Один человек гнался за другим, тогда как тот, который убегал, в свою
очередь, гнался за третьим, который, не чувствуя за собой погони, просто шёл
быстрым шагом по мостовой.
____________________________________________________________________________________
Был дом, наполненный старухами. Старухи целый день шатались по дому и
били мух бумажными фунтиками. Всех старух в этом доме было тридцать шесть.
Самая бойкая старуха по фамилии Юфлева командовала другими старухами.
Непослушных старух она щипала за плечи или подставляла им подножку, и они
падали и разбивали свои рожи. Старуха Звякина, наказанная Юфлевой, упала так
неудачно, что сломала свои обе челюсти. Пришлось вызвать доктора. Тот
пришел, надел халат и, осмотрев Звякину, сказал, что она слишком стара,
чтобы можно было рассчитывать на исправление ее челюстей. Затем доктор
попросил дать ему молоток, стамеску, клещи и веревку. Старухи долго носились
по дому, не зная, как выглядят клещи и стамеска, приносили доктору все, что
казалось им похожим на инструменты. Доктор долго ругался, но наконец,
получив все требуемые предметы, попросил всех удалиться. Старухи, сгорая от
любопытства, удалились с большим неудовольствием. "Ну-с", - сказал доктор и,
схватив Звякину, крепко связал ее веревкой. Потом доктор, не обращая
внимания на громкие крики и вой Звякиной, приставил к ее челюсти стамеску и
сильно ударил по стамеске молотком. Звякина завыла хриплым басом. Раздробив
стамеской челюсти Звякиной, доктор схватил клещи и, зацепив ими звякинские
челюсти, вырвал их. Звякина выла, кричала и хрипела, обливаясь кровью. А
доктор бросил клещи и вырванные звякинские челюсти на пол, снял халат, вытер
об него свои руки и, подойдя к двери, открыл ее. Старухи с визгом ввалились
в комнату и выпученными глазами уставились, кто на Звякину, а кто на
окровавленные куски, валявшиеся на полу. Доктор протолкался между старухами
и ушел. Старухи кинулись к Звякиной. Звякина затихла и, видно, начала
умирать. Юфлева стояла тут же, смотрела на Звякину и грызла семечки. Старуха
Бяшечина сказала: "Вот, Юфлева, когда-нибудь и мы с тобой усопнем". Юфлева
лягнула Бяшечину, но та вовремя успела отскочить в сторону.

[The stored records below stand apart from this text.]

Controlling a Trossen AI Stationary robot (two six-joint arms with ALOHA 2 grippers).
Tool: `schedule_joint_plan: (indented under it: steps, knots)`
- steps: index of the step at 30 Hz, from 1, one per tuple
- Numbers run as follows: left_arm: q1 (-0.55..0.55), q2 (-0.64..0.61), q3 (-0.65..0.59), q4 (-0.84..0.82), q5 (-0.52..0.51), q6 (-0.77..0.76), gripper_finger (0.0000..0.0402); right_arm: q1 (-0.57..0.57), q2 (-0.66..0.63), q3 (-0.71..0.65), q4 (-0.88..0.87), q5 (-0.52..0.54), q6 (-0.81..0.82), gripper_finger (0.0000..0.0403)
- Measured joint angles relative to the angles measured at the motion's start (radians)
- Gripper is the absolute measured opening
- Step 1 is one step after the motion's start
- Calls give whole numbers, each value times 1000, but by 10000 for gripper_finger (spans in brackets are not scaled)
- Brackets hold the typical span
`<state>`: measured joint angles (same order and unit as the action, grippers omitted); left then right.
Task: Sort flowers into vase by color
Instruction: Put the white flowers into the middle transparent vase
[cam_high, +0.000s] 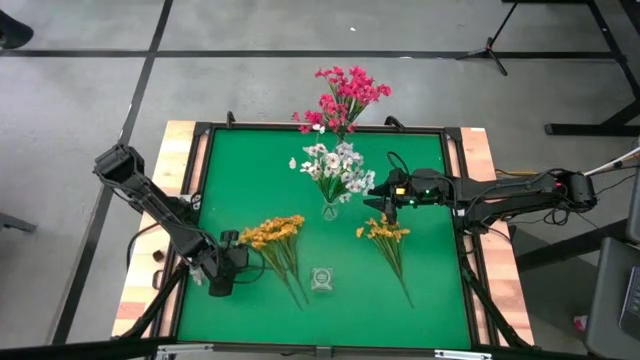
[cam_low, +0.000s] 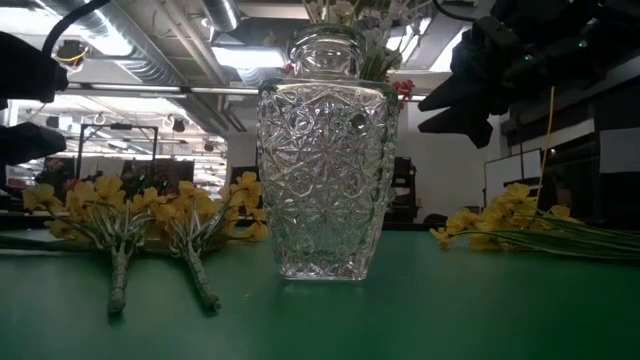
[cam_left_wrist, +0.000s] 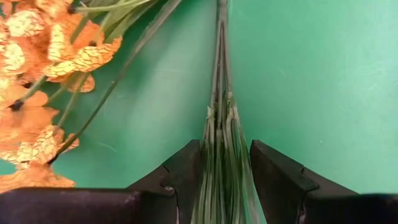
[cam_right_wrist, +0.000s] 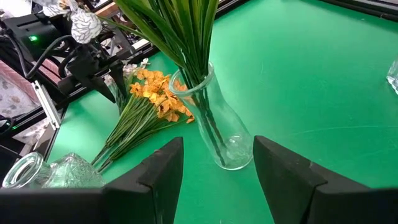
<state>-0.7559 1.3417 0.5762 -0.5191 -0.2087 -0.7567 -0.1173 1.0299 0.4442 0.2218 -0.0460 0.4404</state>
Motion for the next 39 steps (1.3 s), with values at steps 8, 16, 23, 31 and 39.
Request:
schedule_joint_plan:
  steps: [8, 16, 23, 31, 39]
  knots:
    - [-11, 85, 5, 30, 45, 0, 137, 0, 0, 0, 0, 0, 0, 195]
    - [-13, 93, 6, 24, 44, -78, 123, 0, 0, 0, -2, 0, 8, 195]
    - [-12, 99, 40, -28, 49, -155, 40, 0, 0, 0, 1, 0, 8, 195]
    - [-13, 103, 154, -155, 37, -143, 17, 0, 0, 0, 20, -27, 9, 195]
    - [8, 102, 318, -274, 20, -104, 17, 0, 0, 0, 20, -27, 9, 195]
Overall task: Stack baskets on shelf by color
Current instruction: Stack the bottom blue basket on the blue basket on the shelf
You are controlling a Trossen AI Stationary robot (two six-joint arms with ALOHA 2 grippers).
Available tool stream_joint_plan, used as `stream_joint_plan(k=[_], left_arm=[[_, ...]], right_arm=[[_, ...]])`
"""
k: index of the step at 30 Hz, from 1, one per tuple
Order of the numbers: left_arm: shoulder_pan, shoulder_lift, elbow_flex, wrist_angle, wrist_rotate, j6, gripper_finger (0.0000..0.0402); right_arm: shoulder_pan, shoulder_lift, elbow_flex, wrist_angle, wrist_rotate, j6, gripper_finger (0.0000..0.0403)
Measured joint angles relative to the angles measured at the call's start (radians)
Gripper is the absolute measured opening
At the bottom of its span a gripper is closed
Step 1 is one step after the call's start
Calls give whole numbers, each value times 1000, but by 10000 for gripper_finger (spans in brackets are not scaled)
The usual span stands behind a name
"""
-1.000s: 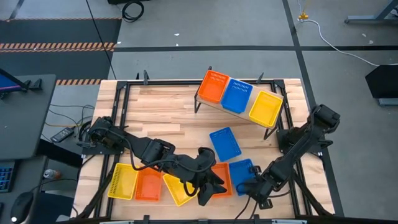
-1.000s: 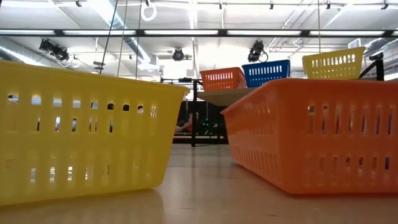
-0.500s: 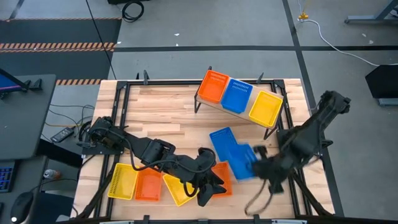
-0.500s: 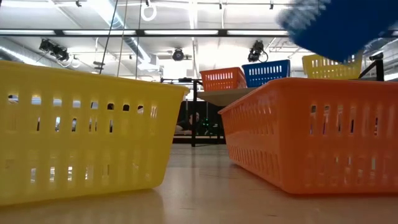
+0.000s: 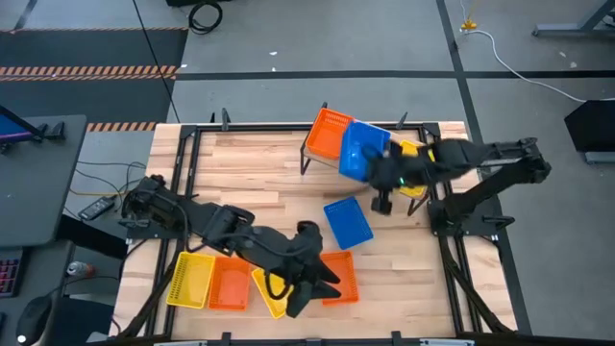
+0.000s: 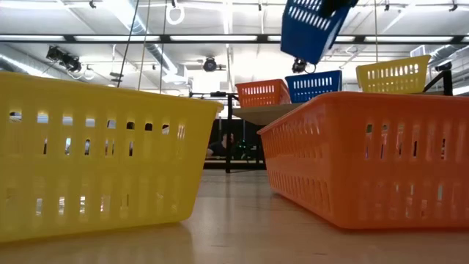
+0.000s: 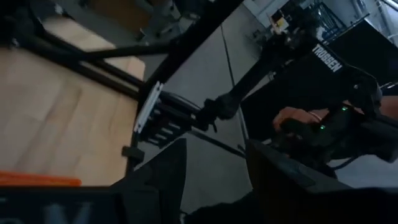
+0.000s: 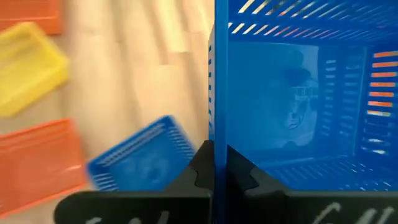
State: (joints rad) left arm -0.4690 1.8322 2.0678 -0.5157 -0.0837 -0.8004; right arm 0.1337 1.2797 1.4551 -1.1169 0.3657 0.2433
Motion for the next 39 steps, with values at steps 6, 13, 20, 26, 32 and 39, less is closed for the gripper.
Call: stream_joint_plan(k=[6, 13, 20, 26, 32, 39], left_arm=[[7, -41, 1, 5, -56, 64, 172], [19, -48, 1, 34, -71, 101, 172], [16, -51, 1, 36, -69, 111, 172], [18, -72, 1, 23, -61, 136, 172], [24, -97, 1, 31, -61, 140, 172], [23, -109, 1, 33, -75, 143, 172]], right_arm=[[-191, 16, 0, -6, -41, -92, 8], [-313, 65, 0, -14, -128, -132, 8], [-349, 80, 0, -124, -136, -133, 9], [-349, 77, 0, -136, -157, -131, 9], [-353, 77, 0, -137, -169, -88, 10], [-354, 77, 0, -141, -178, -79, 34]])
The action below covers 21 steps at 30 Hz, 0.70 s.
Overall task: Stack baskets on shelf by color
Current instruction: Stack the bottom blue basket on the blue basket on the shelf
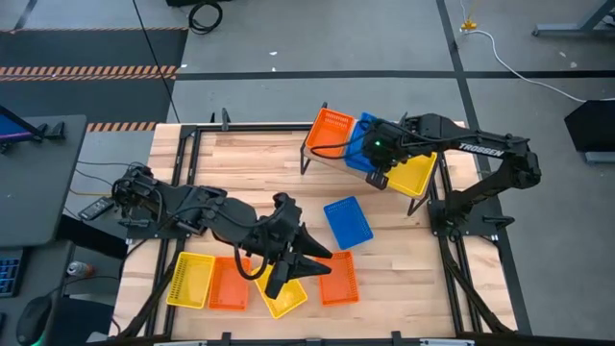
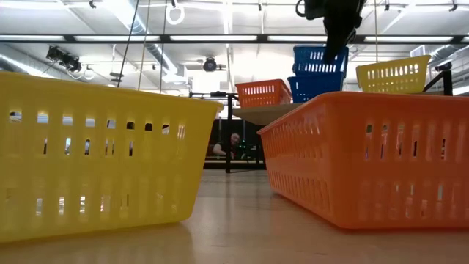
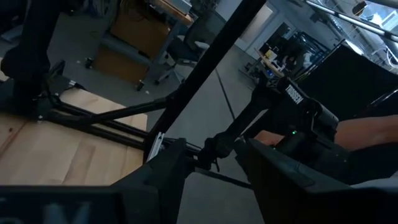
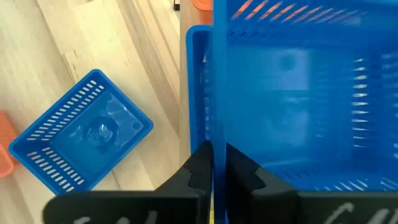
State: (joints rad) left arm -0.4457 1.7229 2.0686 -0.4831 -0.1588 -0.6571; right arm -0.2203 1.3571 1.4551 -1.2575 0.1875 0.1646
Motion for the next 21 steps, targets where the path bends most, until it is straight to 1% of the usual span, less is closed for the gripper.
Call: stream_joint_plan(k=[10, 15, 17, 21], left_arm=[[0, 0, 0, -1, -2, -2, 172], [-1, -4, 0, -11, -2, -1, 172], [-1, -4, 0, -11, -2, -1, 172], [-2, -4, 0, -15, 1, -1, 172]], right_arm=[[0, 0, 0, 10, -1, -3, 83], [0, 0, 0, 17, -11, -11, 90], [0, 0, 0, 29, -38, -22, 91], [0, 0, 0, 54, -130, -47, 92]])
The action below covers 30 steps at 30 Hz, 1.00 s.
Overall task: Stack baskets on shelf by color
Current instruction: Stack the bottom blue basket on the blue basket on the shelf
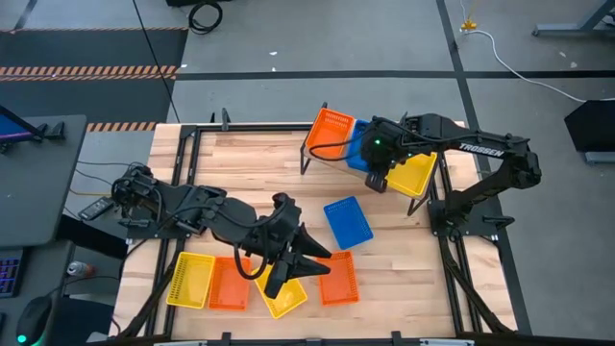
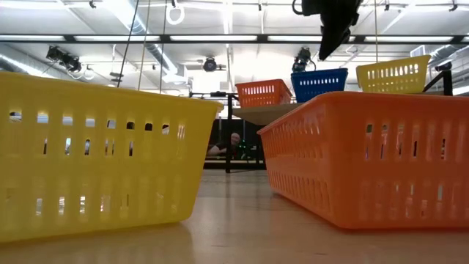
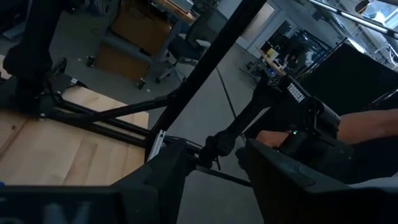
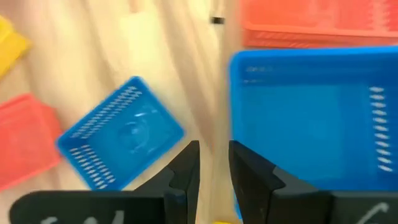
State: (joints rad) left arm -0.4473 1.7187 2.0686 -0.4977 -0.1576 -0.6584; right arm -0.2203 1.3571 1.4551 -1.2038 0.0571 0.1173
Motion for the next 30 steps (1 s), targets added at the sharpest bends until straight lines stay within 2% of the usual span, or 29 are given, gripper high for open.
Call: stream_joint_plan(k=[9, 15, 22, 30], left_arm=[[0, 0, 0, -7, 31, -11, 172], [0, 0, 0, -7, 31, -15, 172], [0, 0, 0, -9, 31, -38, 172], [0, 0, 0, -12, 31, -53, 172]], right_arm=[[-10, 0, -5, 3, 16, -43, 136], [-27, -1, -102, 14, 22, -43, 160], [-26, 0, -146, 23, 20, -37, 153], [-26, 0, -146, 41, -10, 3, 119]])
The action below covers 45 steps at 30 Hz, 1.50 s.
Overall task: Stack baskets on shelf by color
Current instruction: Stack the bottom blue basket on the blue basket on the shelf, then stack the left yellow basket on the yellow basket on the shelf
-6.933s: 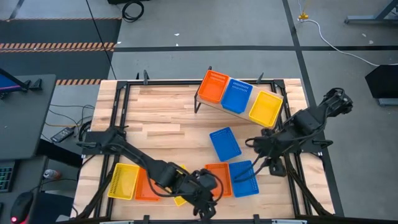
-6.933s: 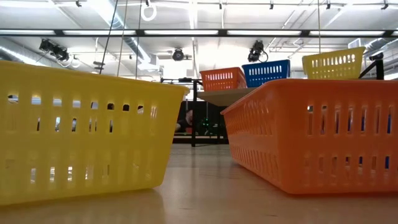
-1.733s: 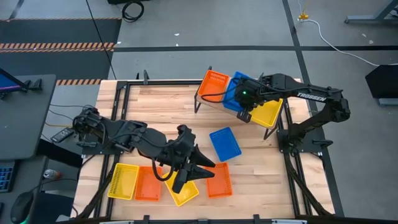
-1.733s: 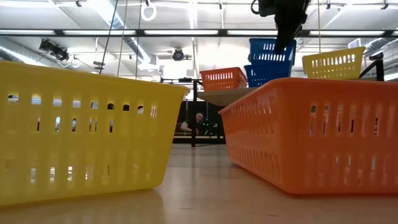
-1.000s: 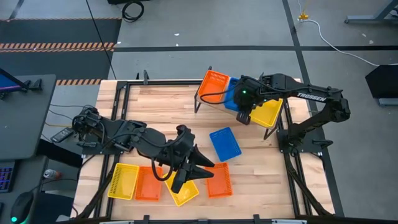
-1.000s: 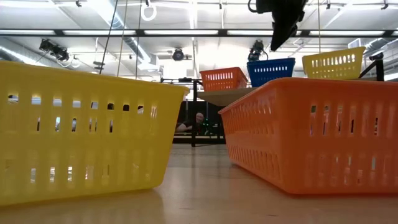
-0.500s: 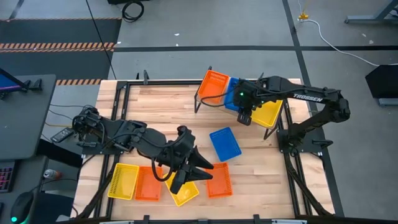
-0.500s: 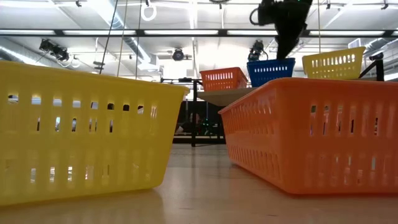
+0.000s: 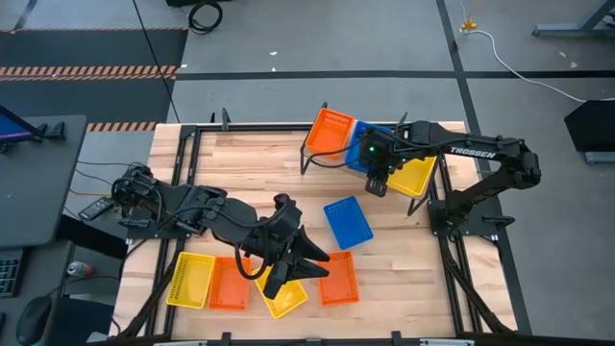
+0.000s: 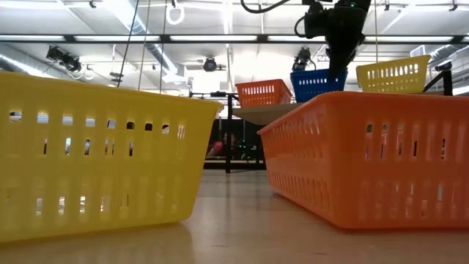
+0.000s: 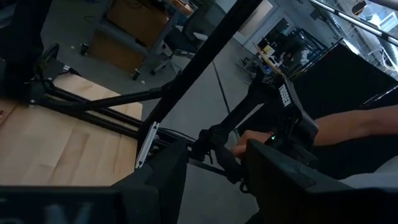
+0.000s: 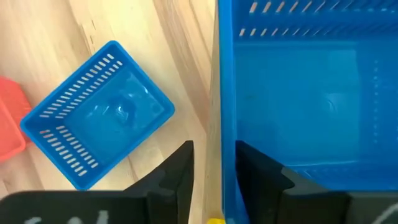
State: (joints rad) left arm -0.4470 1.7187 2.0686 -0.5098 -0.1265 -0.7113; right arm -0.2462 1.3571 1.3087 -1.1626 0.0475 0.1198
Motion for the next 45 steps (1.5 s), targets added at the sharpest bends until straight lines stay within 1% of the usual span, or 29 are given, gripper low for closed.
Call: stream_joint_plan(k=[6, 11, 19, 22, 25, 27, 29, 33, 36, 39, 45], left_arm=[[0, 0, 0, -5, 0, -2, 172], [0, 0, 0, -5, 0, -2, 172], [0, 0, 0, -6, 0, -1, 172], [0, 0, 1, -42, -21, -3, 172], [-2, 0, 2, -180, -57, -10, 172], [-2, 3, 2, -303, -68, -13, 172], [-2, 8, 1, -433, -69, -49, 172], [-26, 21, 2, -719, -15, -162, 172], [-68, 49, 1, -910, 24, -219, 172], [-119, 78, 0, -976, 33, -264, 172], [-234, 141, 0, -940, 115, -297, 172]], right_arm=[[0, 0, 0, 4, 0, 37, 96], [0, 0, 0, 10, 0, 63, 87], [0, 0, 0, 10, 10, 89, 82], [0, -13, 0, 10, -16, 98, 92], [9, -36, 22, -8, -34, 110, 110], [18, -50, 55, -21, -42, 116, 123], [33, -67, 96, -41, -49, 131, 137], [85, -98, 171, -51, -88, 184, 160], [143, -118, 199, -45, -108, 232, 169], [205, -131, 203, -42, -128, 279, 172], [349, -142, 203, -32, -131, 339, 171]])
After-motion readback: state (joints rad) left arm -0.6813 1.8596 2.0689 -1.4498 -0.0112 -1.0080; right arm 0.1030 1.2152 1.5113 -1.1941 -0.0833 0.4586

-- Пойдемте же, старухи! -- сказала Бяшечина.-- Чего нам тут делать?
Пусть Юфлева со Звякиной возится, а мы пойдемте мух бить.
И старухи двинулись из комнаты.
Юфлева, продолжая лузгать семечки, стояла посередине комнаты и смотрела
на Звякину. Звякина затихла и лежала неподвижно. Может быть, она умерла.
Однако на этом автор заканчивает повествование, так как не может
отыскать своей чернильницы.
____________________________________________________________________________________
Иван Сергеевич жил в Ленинграде, он был холост, работал конторщиком,
но он был особенный. Он умел проходить сквозь стены.
Другие -- через дверь, а ему все равно -- он через стену, как через
пустое место.
На именинах у Нины Николаевны все показывали себя -- кто жонглировал,
кто фокусы показывал, кто просто острил. Но Иван Сергеевич сразу всех
перещеголял. Он взял и пошел на стену -- раз -- и прошел насквозь.
Все его хвалили, он имел успех. Брат хозяйки был очень хмурый, но когда
захочет -- обходительный человек. Он сразу стал с Иваном Сергеичем вежливый,
беседовал и спрашивал:
-- Вы через какие стены предпочитаете, через кирпичные или через
деревянные?
-- Мне все равно -- сказал Иван Сергеич -- да-с.
У Оли он имел сумасшедший успех -- она висела у него на руке и шептала:
-- Отчего вы не артист? Вы могли бы в кино выступать.-- И заигрывала.--
А сквозь меня можете пройти?
-- Что вы,-- игриво отвечают Иван Сергеич,-- где уж нам-с.-- И пожимал
локоток.
Тут и пошло.
Иван Сергеич вознесся в гору и даже женился на Олечке.
-- Скажите, Иван Сергеич,-- сказал ему незнакомый почтальон в пивной,--
что вы умеете делать? Для чего вы живете на свете?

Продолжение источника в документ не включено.